▶ **Task goal**:
Output only the lines below from the one containing "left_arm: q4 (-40" to the one containing "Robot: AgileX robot", exactly as written, both ends kept.
*** Opening of Supplied information ***
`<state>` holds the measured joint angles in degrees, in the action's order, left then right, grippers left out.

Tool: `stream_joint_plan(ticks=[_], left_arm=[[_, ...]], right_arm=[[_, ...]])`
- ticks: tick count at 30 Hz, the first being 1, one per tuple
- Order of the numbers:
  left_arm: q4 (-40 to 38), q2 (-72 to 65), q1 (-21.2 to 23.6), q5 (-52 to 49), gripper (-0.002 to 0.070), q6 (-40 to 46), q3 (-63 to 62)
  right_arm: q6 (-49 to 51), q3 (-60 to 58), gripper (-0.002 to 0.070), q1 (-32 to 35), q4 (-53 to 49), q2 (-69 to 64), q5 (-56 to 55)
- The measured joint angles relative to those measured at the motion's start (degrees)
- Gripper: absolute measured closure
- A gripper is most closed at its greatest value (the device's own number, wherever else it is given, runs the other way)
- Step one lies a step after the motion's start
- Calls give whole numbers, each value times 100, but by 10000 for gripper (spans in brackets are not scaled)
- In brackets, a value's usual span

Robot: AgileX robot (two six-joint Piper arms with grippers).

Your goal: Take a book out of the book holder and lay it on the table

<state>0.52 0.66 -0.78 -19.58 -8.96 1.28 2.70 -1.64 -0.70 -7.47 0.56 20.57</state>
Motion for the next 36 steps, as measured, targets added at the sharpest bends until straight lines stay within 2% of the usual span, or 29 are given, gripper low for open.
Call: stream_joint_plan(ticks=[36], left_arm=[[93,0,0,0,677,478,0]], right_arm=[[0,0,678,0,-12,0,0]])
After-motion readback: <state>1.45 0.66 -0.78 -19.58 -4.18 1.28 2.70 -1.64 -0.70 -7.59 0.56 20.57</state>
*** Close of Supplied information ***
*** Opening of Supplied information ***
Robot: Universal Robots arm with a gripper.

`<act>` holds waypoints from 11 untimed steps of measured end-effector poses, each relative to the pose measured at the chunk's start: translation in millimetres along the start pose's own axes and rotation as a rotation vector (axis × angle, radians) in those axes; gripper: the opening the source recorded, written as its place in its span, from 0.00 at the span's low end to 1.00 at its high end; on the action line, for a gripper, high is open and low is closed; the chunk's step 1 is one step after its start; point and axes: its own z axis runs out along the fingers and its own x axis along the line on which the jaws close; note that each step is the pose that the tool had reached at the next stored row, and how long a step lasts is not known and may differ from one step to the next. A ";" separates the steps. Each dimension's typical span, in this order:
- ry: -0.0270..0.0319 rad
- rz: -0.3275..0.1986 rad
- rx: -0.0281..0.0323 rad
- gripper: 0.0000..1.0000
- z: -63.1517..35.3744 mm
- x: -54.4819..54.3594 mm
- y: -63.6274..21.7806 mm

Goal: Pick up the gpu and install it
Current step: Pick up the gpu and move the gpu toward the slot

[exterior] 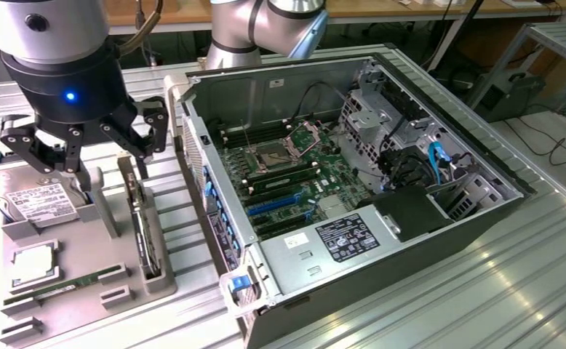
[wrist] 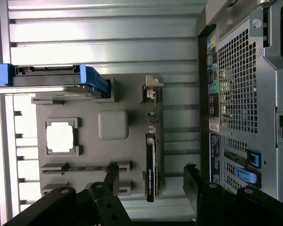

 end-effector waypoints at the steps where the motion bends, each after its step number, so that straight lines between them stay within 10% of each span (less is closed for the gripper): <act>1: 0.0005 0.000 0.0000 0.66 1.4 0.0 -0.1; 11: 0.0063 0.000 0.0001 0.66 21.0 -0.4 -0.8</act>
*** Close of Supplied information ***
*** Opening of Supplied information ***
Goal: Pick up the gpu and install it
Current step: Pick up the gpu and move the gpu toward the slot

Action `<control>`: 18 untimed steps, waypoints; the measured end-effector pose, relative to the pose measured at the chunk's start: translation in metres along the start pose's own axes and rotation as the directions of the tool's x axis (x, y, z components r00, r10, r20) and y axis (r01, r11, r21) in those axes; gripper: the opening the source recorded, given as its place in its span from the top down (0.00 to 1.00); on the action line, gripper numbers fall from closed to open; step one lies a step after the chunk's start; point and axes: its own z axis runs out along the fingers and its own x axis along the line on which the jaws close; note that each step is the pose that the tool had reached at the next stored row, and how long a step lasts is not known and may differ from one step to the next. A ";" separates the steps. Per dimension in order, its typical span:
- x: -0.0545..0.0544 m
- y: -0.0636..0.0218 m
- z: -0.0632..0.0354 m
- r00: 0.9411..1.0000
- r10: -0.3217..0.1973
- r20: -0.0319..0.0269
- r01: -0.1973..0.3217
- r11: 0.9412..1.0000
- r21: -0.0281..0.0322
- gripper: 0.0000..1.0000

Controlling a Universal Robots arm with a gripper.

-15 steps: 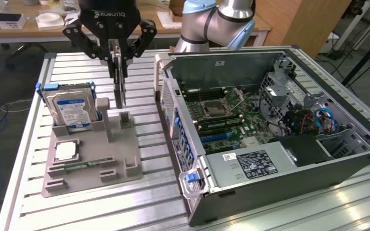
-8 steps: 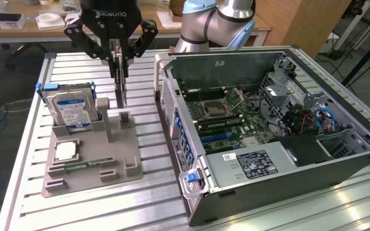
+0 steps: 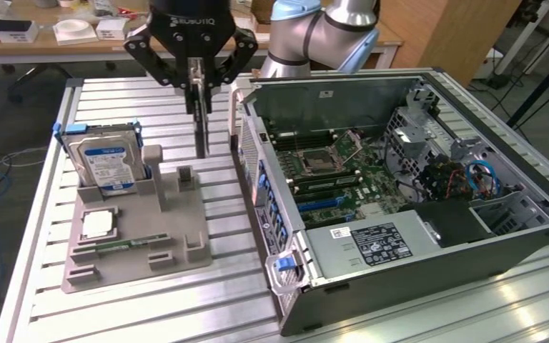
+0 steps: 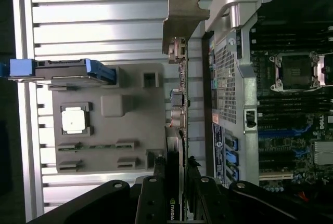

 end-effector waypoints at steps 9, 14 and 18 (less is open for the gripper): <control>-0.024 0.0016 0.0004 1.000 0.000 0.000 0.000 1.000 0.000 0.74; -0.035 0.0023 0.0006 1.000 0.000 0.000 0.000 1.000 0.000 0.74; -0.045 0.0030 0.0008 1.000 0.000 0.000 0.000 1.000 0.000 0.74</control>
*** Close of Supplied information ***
▶ **Answer to the problem**:
  left_arm: q4 (-40 to 38), q2 (-72 to 65), q1 (-21.2 to 23.6), q5 (-52 to 49), gripper (-0.002 to 0.070), q6 (-40 to 46), q3 (-63 to 62)
  right_arm: q6 (-49 to 51), q3 (-60 to 58), gripper (-0.002 to 0.070), q1 (-32 to 35), q4 (-53 to 49), q2 (-69 to 64), q5 (-56 to 55)
- The measured joint angles relative to those measured at the motion's start (degrees)
- Gripper: absolute measured closure
- A gripper is most closed at its greatest value (the device's own number, wherever else it is given, runs the other way)
- Step one lies a step after the motion's start
- Calls give whole numbers, each value times 100, but by 10000 for gripper (spans in brackets are not scaled)
- In brackets, a value's usual span

Robot: AgileX robot (two six-joint Piper arms with grippers).

The submitted answer is complete.